Beim Auftakt der Dark-Sigils-Trilogie handelt es sich um Urban Fantasy, noch dazu welche, die sich an Menschen mit einer kurzen Lesebiographie richtet. Wir begleiten die junge Heldin Rayne, die in den Armenvierteln Londons lebt und dort versucht über die Runden zu kommen, bei der Entdeckung ihrer mächtigen Fähigkeiten, die sie beherrschen lernen muss und die sie gleichzeitig weit aus ihren gewohnten Lebenszusammenhängen führen. Magie beruht in diesem Universum auf einer dunklen Flüssigkeit, die in Artefakten – Sigils – eingeschlossen ist.

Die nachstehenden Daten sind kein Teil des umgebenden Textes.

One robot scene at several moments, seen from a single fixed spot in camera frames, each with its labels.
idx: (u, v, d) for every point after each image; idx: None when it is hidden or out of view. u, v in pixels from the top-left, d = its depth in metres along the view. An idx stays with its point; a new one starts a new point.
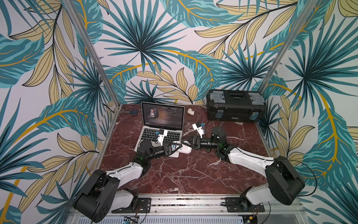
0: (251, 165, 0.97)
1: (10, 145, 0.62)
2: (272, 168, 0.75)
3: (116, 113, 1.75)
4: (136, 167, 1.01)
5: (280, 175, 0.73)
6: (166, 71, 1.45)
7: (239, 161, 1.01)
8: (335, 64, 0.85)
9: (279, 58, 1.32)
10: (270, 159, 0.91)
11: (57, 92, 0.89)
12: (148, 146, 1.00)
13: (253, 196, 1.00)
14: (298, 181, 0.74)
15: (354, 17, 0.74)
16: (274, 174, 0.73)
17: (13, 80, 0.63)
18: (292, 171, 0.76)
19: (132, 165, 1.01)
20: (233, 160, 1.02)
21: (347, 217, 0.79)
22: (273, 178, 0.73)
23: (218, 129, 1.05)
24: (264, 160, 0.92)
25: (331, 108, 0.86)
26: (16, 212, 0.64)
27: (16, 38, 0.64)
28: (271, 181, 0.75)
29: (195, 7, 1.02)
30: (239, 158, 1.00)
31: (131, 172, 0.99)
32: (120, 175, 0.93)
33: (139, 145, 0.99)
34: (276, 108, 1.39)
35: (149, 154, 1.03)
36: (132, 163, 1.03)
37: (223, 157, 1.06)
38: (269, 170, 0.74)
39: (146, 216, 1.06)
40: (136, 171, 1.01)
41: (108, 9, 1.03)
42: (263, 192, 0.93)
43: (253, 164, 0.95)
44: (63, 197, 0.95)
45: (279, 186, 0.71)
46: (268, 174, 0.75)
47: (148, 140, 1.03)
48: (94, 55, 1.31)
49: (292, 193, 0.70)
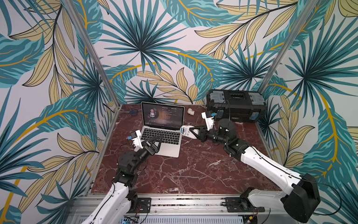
0: (271, 176, 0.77)
1: (11, 145, 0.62)
2: (299, 188, 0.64)
3: (116, 113, 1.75)
4: (120, 191, 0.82)
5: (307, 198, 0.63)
6: (166, 71, 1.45)
7: (254, 164, 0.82)
8: (335, 64, 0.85)
9: (279, 58, 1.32)
10: (296, 175, 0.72)
11: (57, 91, 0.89)
12: (130, 158, 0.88)
13: (255, 199, 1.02)
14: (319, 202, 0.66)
15: (354, 17, 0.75)
16: (302, 195, 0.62)
17: (13, 80, 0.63)
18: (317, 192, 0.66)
19: (113, 194, 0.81)
20: (246, 158, 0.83)
21: (346, 217, 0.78)
22: (298, 200, 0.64)
23: (228, 122, 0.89)
24: (285, 174, 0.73)
25: (331, 108, 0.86)
26: (16, 212, 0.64)
27: (16, 38, 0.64)
28: (292, 201, 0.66)
29: (195, 7, 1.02)
30: (255, 163, 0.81)
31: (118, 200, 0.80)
32: (99, 219, 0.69)
33: (120, 159, 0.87)
34: (276, 108, 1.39)
35: (134, 165, 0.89)
36: (113, 190, 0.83)
37: (234, 153, 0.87)
38: (298, 192, 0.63)
39: (146, 216, 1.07)
40: (121, 194, 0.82)
41: (108, 9, 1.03)
42: (269, 201, 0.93)
43: (274, 175, 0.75)
44: (63, 197, 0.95)
45: (301, 208, 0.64)
46: (294, 194, 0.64)
47: (127, 152, 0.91)
48: (94, 55, 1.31)
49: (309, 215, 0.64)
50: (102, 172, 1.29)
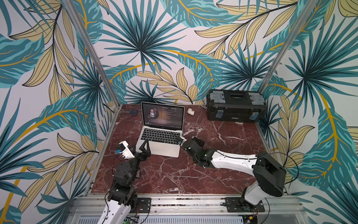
0: (237, 166, 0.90)
1: (10, 145, 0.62)
2: (258, 167, 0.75)
3: (116, 113, 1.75)
4: (114, 211, 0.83)
5: (267, 172, 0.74)
6: (166, 71, 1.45)
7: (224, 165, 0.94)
8: (335, 64, 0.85)
9: (279, 59, 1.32)
10: (253, 157, 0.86)
11: (57, 91, 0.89)
12: (127, 169, 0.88)
13: (251, 197, 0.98)
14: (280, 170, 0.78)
15: (353, 17, 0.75)
16: (262, 172, 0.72)
17: (12, 80, 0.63)
18: (274, 163, 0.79)
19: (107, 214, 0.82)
20: (216, 165, 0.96)
21: (346, 217, 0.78)
22: (261, 177, 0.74)
23: (190, 141, 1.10)
24: (246, 159, 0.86)
25: (331, 108, 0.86)
26: (16, 212, 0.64)
27: (16, 38, 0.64)
28: (260, 179, 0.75)
29: (195, 7, 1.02)
30: (223, 163, 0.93)
31: (113, 220, 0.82)
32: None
33: (116, 171, 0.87)
34: (276, 108, 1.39)
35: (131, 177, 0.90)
36: (107, 209, 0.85)
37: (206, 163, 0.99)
38: (256, 171, 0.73)
39: (147, 216, 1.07)
40: (115, 214, 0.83)
41: (108, 9, 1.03)
42: (262, 194, 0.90)
43: (239, 165, 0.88)
44: (63, 197, 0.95)
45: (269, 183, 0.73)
46: (257, 174, 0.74)
47: (125, 163, 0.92)
48: (94, 55, 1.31)
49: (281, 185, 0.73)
50: (102, 172, 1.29)
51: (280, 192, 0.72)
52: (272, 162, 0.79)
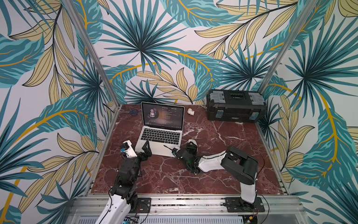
0: (216, 165, 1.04)
1: (11, 145, 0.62)
2: (224, 160, 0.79)
3: (116, 113, 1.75)
4: (117, 205, 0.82)
5: (233, 162, 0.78)
6: (166, 71, 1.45)
7: (208, 166, 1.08)
8: (335, 64, 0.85)
9: (279, 59, 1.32)
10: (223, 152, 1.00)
11: (57, 91, 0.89)
12: (131, 165, 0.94)
13: (245, 195, 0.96)
14: (247, 160, 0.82)
15: (353, 17, 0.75)
16: (226, 164, 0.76)
17: (12, 80, 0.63)
18: (242, 154, 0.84)
19: (110, 208, 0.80)
20: (203, 169, 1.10)
21: (347, 218, 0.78)
22: (229, 169, 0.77)
23: (182, 150, 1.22)
24: (219, 156, 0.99)
25: (331, 108, 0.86)
26: (16, 212, 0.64)
27: (16, 38, 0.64)
28: (230, 172, 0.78)
29: (195, 7, 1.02)
30: (205, 164, 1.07)
31: (115, 214, 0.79)
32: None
33: (121, 166, 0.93)
34: (276, 108, 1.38)
35: (134, 174, 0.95)
36: (110, 203, 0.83)
37: (197, 170, 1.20)
38: (223, 164, 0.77)
39: (147, 216, 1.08)
40: (118, 208, 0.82)
41: (108, 9, 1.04)
42: (248, 187, 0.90)
43: (216, 163, 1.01)
44: (63, 197, 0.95)
45: (237, 172, 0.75)
46: (224, 167, 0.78)
47: (129, 160, 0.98)
48: (94, 55, 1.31)
49: (251, 173, 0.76)
50: (102, 172, 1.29)
51: (251, 179, 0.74)
52: (239, 153, 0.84)
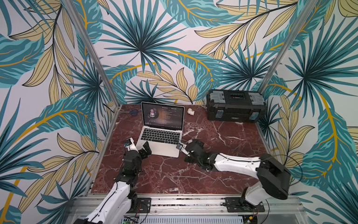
0: (240, 170, 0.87)
1: (10, 145, 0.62)
2: (263, 170, 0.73)
3: (116, 113, 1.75)
4: (122, 188, 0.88)
5: (271, 175, 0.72)
6: (166, 71, 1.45)
7: (228, 168, 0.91)
8: (335, 64, 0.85)
9: (279, 59, 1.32)
10: (256, 160, 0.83)
11: (57, 92, 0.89)
12: (135, 155, 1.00)
13: (252, 198, 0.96)
14: (285, 172, 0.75)
15: (353, 17, 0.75)
16: (265, 176, 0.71)
17: (12, 80, 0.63)
18: (279, 165, 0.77)
19: (115, 190, 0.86)
20: (220, 168, 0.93)
21: (347, 218, 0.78)
22: (266, 180, 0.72)
23: (193, 144, 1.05)
24: (251, 162, 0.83)
25: (331, 108, 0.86)
26: (16, 212, 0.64)
27: (16, 38, 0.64)
28: (265, 183, 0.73)
29: (195, 7, 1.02)
30: (226, 165, 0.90)
31: (120, 197, 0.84)
32: (106, 212, 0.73)
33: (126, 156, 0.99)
34: (276, 108, 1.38)
35: (137, 164, 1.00)
36: (115, 186, 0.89)
37: (209, 167, 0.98)
38: (261, 174, 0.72)
39: (146, 216, 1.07)
40: (123, 191, 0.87)
41: (108, 9, 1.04)
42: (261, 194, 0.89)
43: (243, 169, 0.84)
44: (63, 197, 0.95)
45: (274, 186, 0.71)
46: (261, 177, 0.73)
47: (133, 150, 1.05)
48: (94, 55, 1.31)
49: (286, 188, 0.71)
50: (102, 172, 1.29)
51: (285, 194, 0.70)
52: (276, 164, 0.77)
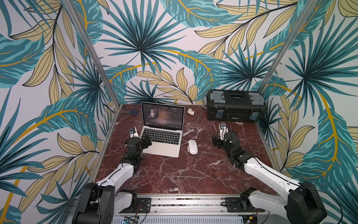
0: (271, 183, 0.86)
1: (10, 145, 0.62)
2: (297, 193, 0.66)
3: (116, 113, 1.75)
4: (126, 167, 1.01)
5: (306, 204, 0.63)
6: (166, 71, 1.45)
7: (257, 174, 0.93)
8: (335, 64, 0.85)
9: (279, 59, 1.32)
10: (294, 182, 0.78)
11: (57, 91, 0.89)
12: (137, 140, 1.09)
13: (257, 203, 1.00)
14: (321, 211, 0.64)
15: (353, 17, 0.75)
16: (298, 200, 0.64)
17: (12, 80, 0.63)
18: (318, 201, 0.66)
19: (121, 168, 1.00)
20: (250, 170, 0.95)
21: (347, 218, 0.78)
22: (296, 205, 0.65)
23: (234, 136, 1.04)
24: (286, 181, 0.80)
25: (331, 108, 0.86)
26: (16, 212, 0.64)
27: (16, 38, 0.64)
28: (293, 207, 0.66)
29: (195, 7, 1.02)
30: (257, 171, 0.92)
31: (124, 173, 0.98)
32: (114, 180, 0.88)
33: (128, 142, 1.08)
34: (276, 108, 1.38)
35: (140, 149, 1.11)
36: (121, 165, 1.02)
37: (237, 164, 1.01)
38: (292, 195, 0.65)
39: (146, 216, 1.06)
40: (127, 170, 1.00)
41: (108, 9, 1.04)
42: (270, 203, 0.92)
43: (274, 182, 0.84)
44: (63, 197, 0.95)
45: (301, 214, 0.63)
46: (291, 199, 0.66)
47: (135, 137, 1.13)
48: (94, 55, 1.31)
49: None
50: (102, 172, 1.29)
51: None
52: (315, 198, 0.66)

Das gelingt ihr nicht ohne Unterstützung, insbesondere durch Protagonist:innen, die im Umgang mit der Magie geübter sind und mehr über deren Regeln und Wirkungen wissen.

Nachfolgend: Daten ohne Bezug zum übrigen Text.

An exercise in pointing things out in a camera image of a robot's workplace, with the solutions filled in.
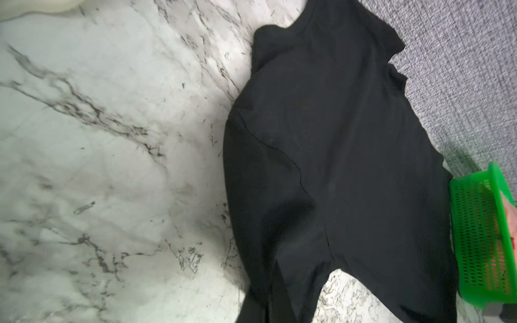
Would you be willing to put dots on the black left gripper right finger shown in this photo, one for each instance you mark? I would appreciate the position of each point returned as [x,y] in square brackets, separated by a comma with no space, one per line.
[279,306]

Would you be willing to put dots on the pink t-shirt in basket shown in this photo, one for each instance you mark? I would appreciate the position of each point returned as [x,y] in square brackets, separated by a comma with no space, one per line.
[510,211]

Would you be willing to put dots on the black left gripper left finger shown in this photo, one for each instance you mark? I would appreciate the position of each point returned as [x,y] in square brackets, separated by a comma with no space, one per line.
[255,305]

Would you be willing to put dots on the green plastic basket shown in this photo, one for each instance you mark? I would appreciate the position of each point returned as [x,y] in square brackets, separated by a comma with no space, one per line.
[482,244]

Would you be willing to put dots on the black t-shirt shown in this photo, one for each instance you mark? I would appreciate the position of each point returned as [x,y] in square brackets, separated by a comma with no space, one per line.
[327,167]

Und bei aller Auserwähltheit, die offenkundig ist und Lesende daher fest an Raynes Überleben und Erfolg glauben lässt, erlaubt Anna Benning ihrer Heldin Fehler, Scheitern und Lernen. Das macht mir den spannend, flüssig und gut geschriebenen Roman sehr sympathisch. Diese Heldin habe ich gerne begleitet.

Buchdetails:
Anna Benning: Was die Magie verlangt [=Dark Sigils Band 1], Fischer KJB Frankfurt am Main, 2022, 482 Seiten, 978-3-7373-6200-9 ; als Hardcover 19 € ; als ebook 14,99 € ; als Taschenbuch (ET August 2025) 11,90 € ; als Hörbuch 24,95 €

Stephen Fry: Troja

Die Neuerzählung antiker Mythen ist ein literarischer Dauerbrenner. Jede Zeit scheint ihren ganz eigenen Zugriff darauf zu suchen und bietet in der Auseinandersetzung mit den inzwischen jahrtausendealten Stoffen spannende Einblicke in ihren jeweiligen Zeitgeist.

Ob Stephen Fry nun als prototypischer Vertreter des Zeitgeistes betrachtet werden kann (wie es etwa Gustav Schwab zweifellos war), daran habe ich doch einige Zweifel. Aber ohne Zweifel repräsentiert er einen zeitgenössischen Blick.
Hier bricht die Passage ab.